Well, well, well…..Have a Coke and a smile?

  • MsKitty

    As usual, follow the money. Never mind the fact that obesity and all the fun stuff that goes with it hits people of color much harder than the white population. At the end of the day the NAACP would much rather keep the dollars flowing from Coke, even if it means turning a blind eye to curbing products that contribute to our poor health.

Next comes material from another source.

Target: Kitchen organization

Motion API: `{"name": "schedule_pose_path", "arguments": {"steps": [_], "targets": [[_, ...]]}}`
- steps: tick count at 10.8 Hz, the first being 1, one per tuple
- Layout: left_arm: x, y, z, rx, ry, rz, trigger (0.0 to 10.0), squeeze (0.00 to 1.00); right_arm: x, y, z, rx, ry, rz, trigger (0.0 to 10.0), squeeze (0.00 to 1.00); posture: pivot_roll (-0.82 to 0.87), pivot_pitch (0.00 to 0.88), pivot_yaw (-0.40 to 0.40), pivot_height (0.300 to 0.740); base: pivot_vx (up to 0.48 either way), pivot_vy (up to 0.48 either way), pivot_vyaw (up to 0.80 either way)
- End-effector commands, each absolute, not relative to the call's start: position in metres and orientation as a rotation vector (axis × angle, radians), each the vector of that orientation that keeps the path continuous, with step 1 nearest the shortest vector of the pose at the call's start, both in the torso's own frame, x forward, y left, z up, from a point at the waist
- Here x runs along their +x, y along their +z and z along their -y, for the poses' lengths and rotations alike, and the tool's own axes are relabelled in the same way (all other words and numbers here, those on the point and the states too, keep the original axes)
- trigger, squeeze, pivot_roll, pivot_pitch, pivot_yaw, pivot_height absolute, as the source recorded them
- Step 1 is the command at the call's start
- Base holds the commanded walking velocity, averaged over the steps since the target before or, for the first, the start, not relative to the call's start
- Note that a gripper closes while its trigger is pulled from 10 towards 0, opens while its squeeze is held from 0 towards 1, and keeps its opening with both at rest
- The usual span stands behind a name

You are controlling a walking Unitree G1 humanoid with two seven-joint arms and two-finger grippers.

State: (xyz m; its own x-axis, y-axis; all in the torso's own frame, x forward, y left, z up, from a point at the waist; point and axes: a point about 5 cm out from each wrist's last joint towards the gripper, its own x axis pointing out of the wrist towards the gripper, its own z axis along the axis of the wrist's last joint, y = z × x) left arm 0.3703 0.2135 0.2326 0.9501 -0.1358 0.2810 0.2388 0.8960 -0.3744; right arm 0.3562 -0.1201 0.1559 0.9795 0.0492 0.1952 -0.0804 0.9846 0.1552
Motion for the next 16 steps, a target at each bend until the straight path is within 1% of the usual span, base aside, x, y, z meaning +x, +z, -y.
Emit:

    After reading that article I have even less respect for the NAACP, which was already close to rock bottom anyway.

    • conlakappa

      I agree and it was what I noted when news of the lawsuit hit–you go to big black gatherings and I bet you a-well that the bags in which you collect your goodies have Coca-Cola written across them. I guess it was the kiss-and-makeup concession for that whole South Africa divestment thing.

      My stepfather tells the story of stores not even offering Coca-Cola to black folks. He said the cooler was behind the counter and that the person would say he didn’t sell it to coloreds.

    • Miranda

      It has dawned on me that Coca-Cola is the major sponsor of EVERY big HBCU football classic, was always a sponsor of the big events for black folks back in the day like the Black Expo, the Kool Jazz Festival, etc. You name it, if a big event needs some corporate underwriting, Coca-Cola was right there with a blank check. And while we guzzling down cokes, and getting every ailment under the sun…they going straight to the bank.

  • TyrenM

    In the era of a Black President and a First Lady who says “Let’s Move,” can we find more responsible sponsors? By that I mean companies whose products aren’t so destructive. Thinking Newports, Budweiser, Seagrams etc.

    I mean, I’m glad these companies are kicking in. But damn, there should be other money out there seeking our audience. Sorry if this seems naive. As noted the other day, I drink (too much) Coke.

    As a child, Mom told me of their history. Cocaine, not being sold to Blacks…all that. To serious marketing in our communities and sponsoring lots of events.

    I’m not here to knock anybodies hustle. I’m glad some Blacks are getting paid. I just hope We can in this day and age, get paid while not killing each other (even if slowly.)

    NAACP? I channel K-Mack – They STAY fucking up.

    • conlakappa

      I have never heard of black Coca-Cola distributors. Pepsi, yes (Earvin Johnson and Earl Graves).

      • Miranda

        I’m pretty sure Dr. J (Julius Erving) and Hank Aaron are. I believe I read about that a long time ago.

  • isonprize

    Um, I can’t quite make out what baby girl is so surprised at, coming out of the Coca-Cola cooler. What IS that??

    • conlakappa

      It looks like a dog or a wolf.